現世の森羅万象を心に映りゆくままに書きつくる。

国際政治上の良心か、経済合理性かの選択

 ロシアのウクライナ侵攻に抗議するため、自民党外交部会など保守系勢力から、「ロシアへのエネルギー依存度を下げるべきだ」「サハリン2からも撤退せよ」という要求が出ています。確かに、ロシアに我が国のエネルギーを左右されるのは業腹な感じがします。ただ、そうは言ってもサハリン2から撤退していいものか。ロシア依存をなくすと、日本のエネルギーコストは3割アップすると言います。それを国民は甘受できるのか。不愉快な国との付き合い方というのは永遠のテーマであり、日本国民は今、それを十分に考えておかなくてはならないと思います。

 サハリン1がサハリン(樺太)での石油採掘であるのに対し、サハリン2とは天然ガス鉱区の採掘プロジェクトであり、すでに日本は一部にパイプラインを引いて比較的安価なエネルギーの”恩恵”を受けています。権益の半分はロシアの国営ガスプロムが握っていますが、そのほか27%程度を英蘭のシェル、13%弱を三井物産、10%を三菱商事に割り振られています。つまり、西側が半分投資しているのですが、今回のウクライナ侵攻でシェルは早々と撤退を決めました。

 シェルの権益放棄に対し、中国が早速引き継ぐ意向を示しました。シェルはもともと欧州までの距離を考えて採掘分は自国向けというより、技術協力して純粋にビジネス上の儲けを獲るだけと考えていたようです。ですから、サハリン2権益を放棄することは国際関係だけの判断でできるのです。一方、すぐに引き継ぐ意思を示した中国は恒常的にエネルギー不足にあるために、近場のサハリンの天然ガスは喉から手が出るほど魅力的。ましてや、ウクライナ戦争でもロシア支持の立場にありますから、願ってもないことでしょう。

 ですが、シェルの権益をそのまますんなり中国にというシナリオはうまくいきません。米、EU諸国などが「ウクライナ戦争では中国はロシアの同盟国。中国の火事場泥棒的な利権獲得を許すな」などという感じで、厳しい目を向けているからです。で、シェルは中国への売却を躊躇し、今、インド企業への売却を考慮しているようです。インドもウクライナ戦争ではロシア寄りの姿勢を示していますが、中国への売却に比べてそれほど国際的な非難を浴びないだろうという判断があるものと見られます。

 問題は三井、三菱の両商社が持つ日本の権益です。

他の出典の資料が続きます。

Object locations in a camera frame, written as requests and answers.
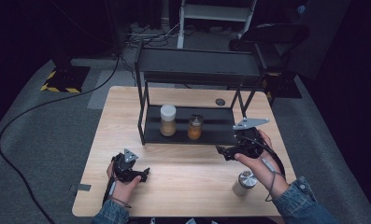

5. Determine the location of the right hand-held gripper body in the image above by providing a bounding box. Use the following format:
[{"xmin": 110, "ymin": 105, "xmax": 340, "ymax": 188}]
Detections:
[{"xmin": 231, "ymin": 117, "xmax": 271, "ymax": 161}]

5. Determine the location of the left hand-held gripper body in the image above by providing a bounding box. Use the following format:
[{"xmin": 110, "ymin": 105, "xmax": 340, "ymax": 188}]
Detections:
[{"xmin": 110, "ymin": 147, "xmax": 143, "ymax": 183}]

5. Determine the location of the person's left hand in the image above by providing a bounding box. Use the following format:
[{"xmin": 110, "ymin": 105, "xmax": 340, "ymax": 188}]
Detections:
[{"xmin": 106, "ymin": 161, "xmax": 142, "ymax": 205}]

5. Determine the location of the person's right hand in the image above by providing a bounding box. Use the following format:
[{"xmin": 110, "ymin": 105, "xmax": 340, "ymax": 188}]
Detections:
[{"xmin": 234, "ymin": 128, "xmax": 291, "ymax": 201}]

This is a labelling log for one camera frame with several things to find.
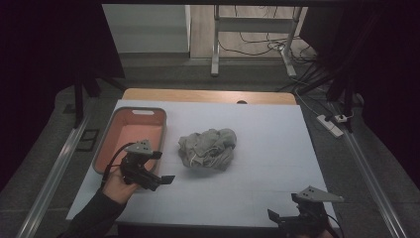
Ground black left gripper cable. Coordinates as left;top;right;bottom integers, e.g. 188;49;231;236
100;142;136;190

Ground person's left hand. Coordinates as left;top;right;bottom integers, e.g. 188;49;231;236
101;164;141;206

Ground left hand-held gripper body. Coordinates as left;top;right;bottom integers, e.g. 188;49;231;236
119;139;163;192

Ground white table mat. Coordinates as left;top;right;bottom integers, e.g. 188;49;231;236
65;99;340;229

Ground black floor cables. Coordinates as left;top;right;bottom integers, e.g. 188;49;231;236
217;4;319;65

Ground grey metal stand frame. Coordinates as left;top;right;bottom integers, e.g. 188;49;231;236
210;4;303;78

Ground person's right hand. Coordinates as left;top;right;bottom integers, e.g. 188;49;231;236
295;227;335;238

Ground grey garment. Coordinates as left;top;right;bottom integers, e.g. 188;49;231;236
177;128;238;172

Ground aluminium rail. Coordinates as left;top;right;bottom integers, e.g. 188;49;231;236
15;113;92;238
330;102;409;238

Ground white cabinet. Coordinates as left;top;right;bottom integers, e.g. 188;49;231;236
101;3;192;55

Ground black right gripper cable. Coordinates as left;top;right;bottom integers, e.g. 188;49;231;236
326;213;345;238

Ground black floor plate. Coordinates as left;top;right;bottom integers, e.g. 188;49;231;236
75;128;101;153

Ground black tripod stand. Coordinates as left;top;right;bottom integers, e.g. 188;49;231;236
72;65;127;130

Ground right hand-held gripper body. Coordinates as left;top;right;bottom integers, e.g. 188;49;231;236
278;185;345;238

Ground white cable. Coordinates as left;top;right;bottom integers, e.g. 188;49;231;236
294;88;322;117

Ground orange basket with grey rim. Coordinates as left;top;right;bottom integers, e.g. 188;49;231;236
92;106;167;176

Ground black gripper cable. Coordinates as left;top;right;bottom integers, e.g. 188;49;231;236
326;213;345;238
100;142;136;190

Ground white power strip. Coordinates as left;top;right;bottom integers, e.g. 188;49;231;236
316;114;345;139

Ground black curtain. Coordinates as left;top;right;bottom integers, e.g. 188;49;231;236
0;0;126;192
299;4;420;190

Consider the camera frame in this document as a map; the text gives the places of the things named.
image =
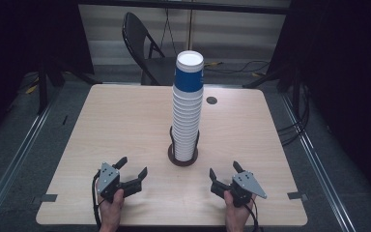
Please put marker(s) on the black stand legs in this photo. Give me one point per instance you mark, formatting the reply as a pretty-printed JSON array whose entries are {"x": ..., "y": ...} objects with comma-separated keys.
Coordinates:
[
  {"x": 43, "y": 90},
  {"x": 280, "y": 77}
]

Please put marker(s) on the metal floor rail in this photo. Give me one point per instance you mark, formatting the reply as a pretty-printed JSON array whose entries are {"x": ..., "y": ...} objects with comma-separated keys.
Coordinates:
[
  {"x": 16, "y": 164},
  {"x": 315, "y": 161}
]

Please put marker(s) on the stack of white paper cups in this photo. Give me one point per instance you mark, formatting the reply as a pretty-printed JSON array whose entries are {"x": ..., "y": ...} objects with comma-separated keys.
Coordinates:
[{"x": 188, "y": 106}]

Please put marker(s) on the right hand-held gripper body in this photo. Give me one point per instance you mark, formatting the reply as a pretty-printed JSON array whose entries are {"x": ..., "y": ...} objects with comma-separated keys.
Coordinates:
[{"x": 243, "y": 187}]

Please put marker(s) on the person's right hand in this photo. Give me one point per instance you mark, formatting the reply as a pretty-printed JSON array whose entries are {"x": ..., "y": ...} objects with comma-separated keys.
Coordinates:
[{"x": 236, "y": 216}]

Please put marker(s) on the black folding chair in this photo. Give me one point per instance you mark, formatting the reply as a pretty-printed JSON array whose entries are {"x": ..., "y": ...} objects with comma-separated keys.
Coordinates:
[{"x": 141, "y": 45}]

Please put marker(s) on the yellow floor tape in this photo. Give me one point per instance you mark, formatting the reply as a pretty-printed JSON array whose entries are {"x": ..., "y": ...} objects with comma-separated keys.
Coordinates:
[{"x": 31, "y": 89}]

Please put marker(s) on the grey tape strip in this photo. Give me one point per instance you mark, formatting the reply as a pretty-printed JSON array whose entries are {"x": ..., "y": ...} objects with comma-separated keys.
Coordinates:
[
  {"x": 296, "y": 195},
  {"x": 46, "y": 197}
]

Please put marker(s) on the person's left hand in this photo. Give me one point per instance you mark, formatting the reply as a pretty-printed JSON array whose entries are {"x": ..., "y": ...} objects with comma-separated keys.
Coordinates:
[{"x": 112, "y": 212}]

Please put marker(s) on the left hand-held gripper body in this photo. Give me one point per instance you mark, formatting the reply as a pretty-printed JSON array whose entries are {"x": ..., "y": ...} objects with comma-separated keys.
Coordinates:
[{"x": 108, "y": 180}]

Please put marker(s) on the dark round table grommet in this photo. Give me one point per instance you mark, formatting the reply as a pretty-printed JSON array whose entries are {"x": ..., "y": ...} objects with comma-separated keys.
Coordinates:
[{"x": 212, "y": 100}]

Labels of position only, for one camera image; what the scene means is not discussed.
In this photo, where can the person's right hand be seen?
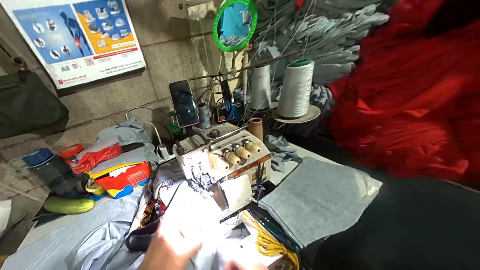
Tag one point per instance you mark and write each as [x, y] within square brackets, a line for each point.
[245, 266]

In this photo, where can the person's left hand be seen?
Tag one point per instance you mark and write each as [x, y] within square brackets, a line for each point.
[165, 245]

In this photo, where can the person's right fingers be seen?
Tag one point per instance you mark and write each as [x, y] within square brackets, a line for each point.
[234, 265]

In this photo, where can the person's left thumb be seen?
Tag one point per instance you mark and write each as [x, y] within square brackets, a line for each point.
[190, 251]

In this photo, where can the person's left fingers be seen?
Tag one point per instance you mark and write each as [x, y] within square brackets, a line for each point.
[169, 226]

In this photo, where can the white printed fabric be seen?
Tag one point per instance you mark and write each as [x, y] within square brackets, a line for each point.
[200, 217]

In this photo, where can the black fabric band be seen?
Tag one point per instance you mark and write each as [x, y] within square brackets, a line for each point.
[140, 238]

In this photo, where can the dark green folded strip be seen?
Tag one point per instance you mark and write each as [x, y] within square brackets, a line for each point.
[277, 227]

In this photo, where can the red blue yellow packet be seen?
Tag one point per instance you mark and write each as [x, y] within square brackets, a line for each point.
[125, 179]

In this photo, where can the white power plug adapter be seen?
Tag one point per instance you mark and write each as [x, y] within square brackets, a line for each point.
[164, 152]

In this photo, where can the yellow tape roll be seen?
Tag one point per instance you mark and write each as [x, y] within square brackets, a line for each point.
[95, 189]

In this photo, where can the light gray fabric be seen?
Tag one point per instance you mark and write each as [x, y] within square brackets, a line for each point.
[86, 232]

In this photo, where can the overlock sewing machine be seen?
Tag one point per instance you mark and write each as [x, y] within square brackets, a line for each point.
[236, 165]

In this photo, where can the crumpled gray cloth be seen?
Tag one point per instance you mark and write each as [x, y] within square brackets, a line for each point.
[131, 140]

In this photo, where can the red plastic bag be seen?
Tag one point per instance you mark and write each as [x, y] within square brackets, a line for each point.
[99, 156]

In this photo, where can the green plastic bottle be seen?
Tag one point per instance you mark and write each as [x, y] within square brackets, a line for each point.
[174, 125]

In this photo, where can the green cucumber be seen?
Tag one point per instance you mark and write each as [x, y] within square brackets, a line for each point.
[69, 205]

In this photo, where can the gray fabric panels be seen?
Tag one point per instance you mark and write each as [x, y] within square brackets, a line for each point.
[318, 202]

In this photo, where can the small gray thread spool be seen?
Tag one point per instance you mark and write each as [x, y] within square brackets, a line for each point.
[204, 116]

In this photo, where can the red lidded jar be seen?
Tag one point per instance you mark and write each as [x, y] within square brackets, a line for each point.
[72, 152]

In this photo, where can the smartphone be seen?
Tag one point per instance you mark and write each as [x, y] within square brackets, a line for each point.
[183, 103]

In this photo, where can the gray fabric scraps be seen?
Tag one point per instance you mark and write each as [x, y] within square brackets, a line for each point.
[281, 150]

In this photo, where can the black flat sheet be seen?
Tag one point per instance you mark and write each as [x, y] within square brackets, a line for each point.
[43, 216]

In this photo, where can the transparent dark water bottle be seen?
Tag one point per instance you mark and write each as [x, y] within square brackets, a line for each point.
[54, 172]

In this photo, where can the brown empty thread cone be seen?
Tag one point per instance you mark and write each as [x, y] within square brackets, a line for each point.
[255, 128]

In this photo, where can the slim white thread cone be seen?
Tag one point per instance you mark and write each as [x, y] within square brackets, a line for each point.
[260, 88]

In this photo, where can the white paper sheet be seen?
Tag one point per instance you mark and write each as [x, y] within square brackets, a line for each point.
[3, 215]

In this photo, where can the metal thread stand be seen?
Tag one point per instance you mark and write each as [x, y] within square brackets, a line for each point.
[313, 114]

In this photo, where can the dark cloth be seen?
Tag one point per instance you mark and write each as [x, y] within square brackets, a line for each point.
[408, 225]

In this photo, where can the dark green bag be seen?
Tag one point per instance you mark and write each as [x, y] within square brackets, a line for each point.
[30, 105]

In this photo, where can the large white thread cone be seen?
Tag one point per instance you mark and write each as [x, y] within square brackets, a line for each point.
[296, 90]

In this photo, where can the green framed round mirror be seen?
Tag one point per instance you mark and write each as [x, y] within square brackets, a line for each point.
[216, 32]

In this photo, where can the pile of red garments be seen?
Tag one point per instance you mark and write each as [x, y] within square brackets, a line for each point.
[405, 108]

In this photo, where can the stack of gray garments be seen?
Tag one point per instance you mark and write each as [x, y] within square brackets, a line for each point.
[326, 45]

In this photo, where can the wall calendar poster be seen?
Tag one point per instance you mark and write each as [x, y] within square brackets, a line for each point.
[78, 41]

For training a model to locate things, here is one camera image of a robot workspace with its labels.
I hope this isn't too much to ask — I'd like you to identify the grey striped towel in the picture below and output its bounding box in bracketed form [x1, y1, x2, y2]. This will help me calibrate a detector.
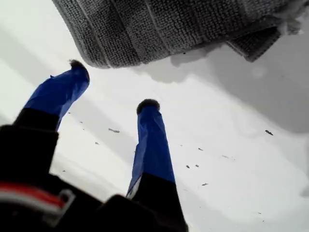
[52, 0, 302, 70]

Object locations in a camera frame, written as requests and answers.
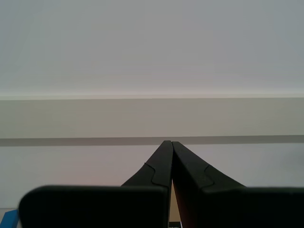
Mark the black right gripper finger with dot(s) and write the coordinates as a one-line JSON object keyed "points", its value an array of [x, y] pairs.
{"points": [[99, 206], [237, 209]]}

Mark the blue rectangular block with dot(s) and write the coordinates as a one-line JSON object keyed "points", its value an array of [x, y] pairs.
{"points": [[8, 219]]}

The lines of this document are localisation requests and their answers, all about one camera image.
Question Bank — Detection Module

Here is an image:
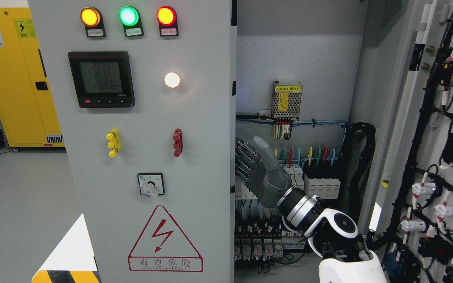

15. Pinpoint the black digital power meter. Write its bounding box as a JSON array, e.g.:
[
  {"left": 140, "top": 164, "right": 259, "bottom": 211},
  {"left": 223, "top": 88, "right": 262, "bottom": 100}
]
[{"left": 68, "top": 51, "right": 135, "bottom": 108}]

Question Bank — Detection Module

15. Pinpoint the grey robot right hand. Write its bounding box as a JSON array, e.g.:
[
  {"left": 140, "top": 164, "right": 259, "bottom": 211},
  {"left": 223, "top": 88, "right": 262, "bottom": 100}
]
[{"left": 235, "top": 136, "right": 292, "bottom": 208}]

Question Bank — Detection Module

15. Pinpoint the green indicator light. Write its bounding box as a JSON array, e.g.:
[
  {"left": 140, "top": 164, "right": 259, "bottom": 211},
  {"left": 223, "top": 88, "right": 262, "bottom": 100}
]
[{"left": 118, "top": 6, "right": 144, "bottom": 37}]

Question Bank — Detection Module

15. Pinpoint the white indicator light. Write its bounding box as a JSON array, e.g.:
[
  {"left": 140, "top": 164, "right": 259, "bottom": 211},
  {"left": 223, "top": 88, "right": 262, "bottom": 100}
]
[{"left": 164, "top": 72, "right": 181, "bottom": 88}]

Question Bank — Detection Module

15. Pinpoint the black surge protector block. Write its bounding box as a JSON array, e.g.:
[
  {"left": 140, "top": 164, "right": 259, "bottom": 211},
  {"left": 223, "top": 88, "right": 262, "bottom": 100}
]
[{"left": 303, "top": 163, "right": 341, "bottom": 200}]

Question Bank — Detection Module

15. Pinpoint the grey cabinet door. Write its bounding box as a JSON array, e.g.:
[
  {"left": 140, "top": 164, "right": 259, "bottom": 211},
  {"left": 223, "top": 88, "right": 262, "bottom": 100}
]
[
  {"left": 350, "top": 0, "right": 453, "bottom": 283},
  {"left": 28, "top": 0, "right": 237, "bottom": 283}
]

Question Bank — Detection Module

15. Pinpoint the red electric hazard sticker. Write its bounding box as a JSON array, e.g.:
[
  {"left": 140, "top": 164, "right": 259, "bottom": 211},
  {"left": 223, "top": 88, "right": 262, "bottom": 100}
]
[{"left": 128, "top": 205, "right": 203, "bottom": 272}]

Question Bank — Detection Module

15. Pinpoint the amber indicator light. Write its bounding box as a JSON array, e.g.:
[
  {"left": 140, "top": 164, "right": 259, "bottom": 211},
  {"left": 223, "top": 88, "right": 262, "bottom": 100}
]
[{"left": 80, "top": 7, "right": 106, "bottom": 38}]

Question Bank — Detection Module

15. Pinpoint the red indicator light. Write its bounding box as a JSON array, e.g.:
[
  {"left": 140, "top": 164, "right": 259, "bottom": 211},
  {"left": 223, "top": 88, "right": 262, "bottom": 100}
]
[{"left": 156, "top": 6, "right": 179, "bottom": 37}]

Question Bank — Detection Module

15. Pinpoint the metal mesh power supply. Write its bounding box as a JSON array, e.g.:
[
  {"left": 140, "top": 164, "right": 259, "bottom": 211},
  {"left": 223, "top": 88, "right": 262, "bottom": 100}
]
[{"left": 271, "top": 80, "right": 303, "bottom": 121}]

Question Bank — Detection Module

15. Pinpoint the lower relay terminal row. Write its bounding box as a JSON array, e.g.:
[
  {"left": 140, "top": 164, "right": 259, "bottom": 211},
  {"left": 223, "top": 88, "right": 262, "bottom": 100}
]
[{"left": 234, "top": 214, "right": 311, "bottom": 263}]

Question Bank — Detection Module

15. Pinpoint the yellow terminal post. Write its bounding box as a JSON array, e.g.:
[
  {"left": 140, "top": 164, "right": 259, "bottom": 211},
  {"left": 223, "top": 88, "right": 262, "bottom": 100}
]
[{"left": 106, "top": 129, "right": 121, "bottom": 158}]

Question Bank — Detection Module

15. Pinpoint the white breaker and socket row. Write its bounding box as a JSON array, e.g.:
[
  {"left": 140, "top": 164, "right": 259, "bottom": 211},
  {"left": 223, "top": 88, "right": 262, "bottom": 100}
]
[{"left": 234, "top": 149, "right": 304, "bottom": 201}]

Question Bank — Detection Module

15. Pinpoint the yellow safety cabinet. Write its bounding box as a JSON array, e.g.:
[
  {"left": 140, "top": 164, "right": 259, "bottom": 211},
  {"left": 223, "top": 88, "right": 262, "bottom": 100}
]
[{"left": 0, "top": 7, "right": 64, "bottom": 147}]

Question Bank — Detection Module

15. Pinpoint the black rotary selector switch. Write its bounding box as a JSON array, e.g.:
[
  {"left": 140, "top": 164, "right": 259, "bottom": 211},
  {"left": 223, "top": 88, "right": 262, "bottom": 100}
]
[{"left": 137, "top": 173, "right": 165, "bottom": 197}]

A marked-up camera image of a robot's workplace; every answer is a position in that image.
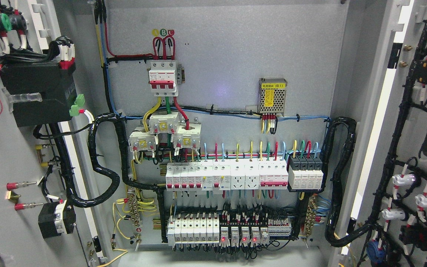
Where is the grey cabinet door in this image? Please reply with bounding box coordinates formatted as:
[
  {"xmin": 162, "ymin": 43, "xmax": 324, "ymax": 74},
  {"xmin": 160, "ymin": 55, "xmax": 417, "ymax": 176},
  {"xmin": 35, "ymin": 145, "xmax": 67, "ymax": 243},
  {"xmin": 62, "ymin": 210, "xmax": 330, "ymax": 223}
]
[
  {"xmin": 325, "ymin": 0, "xmax": 427, "ymax": 267},
  {"xmin": 0, "ymin": 0, "xmax": 108, "ymax": 267}
]

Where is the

実は、サハリン2産出量の8割を日本が購入しているとのことで、近場のエネルギー供給によって日本のエネルギー事情はかなり良くなっていたことは確かです。まさか、ロシアのウクライナ侵略という暴挙によってこのプロジェクトが不安視されるとは、関係者はつゆ思わなかったでしょう。今、保守系の政治家から撤退論が出てきているのですが、日本では生活への影響を考えて、今すぐに撤退が可能かどうか。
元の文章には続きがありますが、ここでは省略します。